Before Fritz Haber and Carl Bosch in Germany invented the process of industrial production of ammonia, the natural processes of nitrogen fixation and denitrification balanced out at about 200 Tg per year. That’s a fraction of 50 parts per billion of nitrogen in the atmosphere. An equivalent statement is that the average N atom turns over in about 20 million years. That’s an evolutionary time scale! Nitrogen is so precious to living organisms that they have evolved great suites of traits and processes to acquire and hold onto nitrogen. I offer my paper cited above as a generally readable summary. Here is a key figure from it:
Living organisms on any habitable planet almost inescapably use nitrogen in their genetic material, protein, and other key biochemicals, notably in their photosynthetic systems. Evolution of biological nitrogen fixation appears to be a necessity for a vigorous biota. Speaking of a very (overly) vigorous biota, we humans desperately exploited nitrogen fixation. A concentrated natural resource of fixed N was sea-bird and bat guano, over which wars were fought. Two main uses of ammonia and of nitrate (readily made from ammonia industrially) are nitrogenous crop fertilizer and explosives. In WWI Germany kept going militarily in good part from the Haber-Bosch process. Globally we humans now fix about 150 Tg of nitrogen in that way. We use up 2-3% of total world energy use just for this.

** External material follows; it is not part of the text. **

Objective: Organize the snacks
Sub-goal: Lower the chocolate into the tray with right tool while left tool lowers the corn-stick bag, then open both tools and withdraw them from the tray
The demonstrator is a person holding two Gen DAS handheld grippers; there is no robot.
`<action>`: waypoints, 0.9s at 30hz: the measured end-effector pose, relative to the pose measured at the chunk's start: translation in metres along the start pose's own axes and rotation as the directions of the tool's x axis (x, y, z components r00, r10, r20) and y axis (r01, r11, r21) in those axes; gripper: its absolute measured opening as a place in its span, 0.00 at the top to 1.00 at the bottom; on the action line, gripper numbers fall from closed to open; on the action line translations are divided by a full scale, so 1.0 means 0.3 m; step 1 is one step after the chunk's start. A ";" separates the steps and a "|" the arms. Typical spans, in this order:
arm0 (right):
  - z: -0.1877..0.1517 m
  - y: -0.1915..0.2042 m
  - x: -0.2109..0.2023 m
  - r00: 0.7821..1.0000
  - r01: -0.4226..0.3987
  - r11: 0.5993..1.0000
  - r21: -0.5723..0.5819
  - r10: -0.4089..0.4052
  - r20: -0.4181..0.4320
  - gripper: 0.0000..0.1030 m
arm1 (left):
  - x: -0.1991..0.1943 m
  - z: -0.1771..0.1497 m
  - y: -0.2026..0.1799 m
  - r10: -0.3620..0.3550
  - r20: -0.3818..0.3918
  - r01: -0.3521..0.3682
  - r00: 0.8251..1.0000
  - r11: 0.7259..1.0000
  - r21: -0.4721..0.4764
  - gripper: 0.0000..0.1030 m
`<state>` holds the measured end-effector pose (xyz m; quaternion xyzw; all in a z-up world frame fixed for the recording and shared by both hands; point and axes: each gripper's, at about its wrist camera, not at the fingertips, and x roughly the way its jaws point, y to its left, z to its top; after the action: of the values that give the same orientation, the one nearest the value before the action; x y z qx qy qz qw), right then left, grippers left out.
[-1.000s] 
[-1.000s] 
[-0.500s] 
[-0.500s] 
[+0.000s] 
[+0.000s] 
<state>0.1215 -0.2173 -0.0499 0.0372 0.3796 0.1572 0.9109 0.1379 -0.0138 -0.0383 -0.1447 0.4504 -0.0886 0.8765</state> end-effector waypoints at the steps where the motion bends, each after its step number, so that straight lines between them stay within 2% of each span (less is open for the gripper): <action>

While human biomass is now tops among all large animals, we embody a small fraction of reactive nitrogen in our bodies and even in our livestock and crops. Consequently, all that reactive nitrogen as ammonia and nitrate just recycles on even an annual cycle. How it recycles is quite damaging environmentally. Excess N-based fertilizer elutes for farm soils into rivers and then into the ocean at river deltas. There, along with equally problematic phosphate fertilizers, it supports great algal blooms. A big part of their problematic nature is that the blooms die off. Their decay uses up oxygen in the ocean waters. At the Mississippi River delta alone an annual die-off of virtually all marine life occurs over an area that average 50,000 square kilometers.
US National Atmospheric and Oceanic Administration (NOAA), August, 2019
We can’t stop ourselves from pushing the envelope. Even outside of its biological effects N fixation has its hazards. War, of course, but also industrial explosions – 30 to date. The most recent one was in Tianjin, China; 800 tonnes of ammonium nitrate exploded, causing 173 deaths and great property damage. The highest death toll was 547 in the explosion of the cargo ship Grandcamp in Texas City, Texas, from the explosion of 2300 tonnes of NH4NO3. We’re playing with fire literally and metaphorically.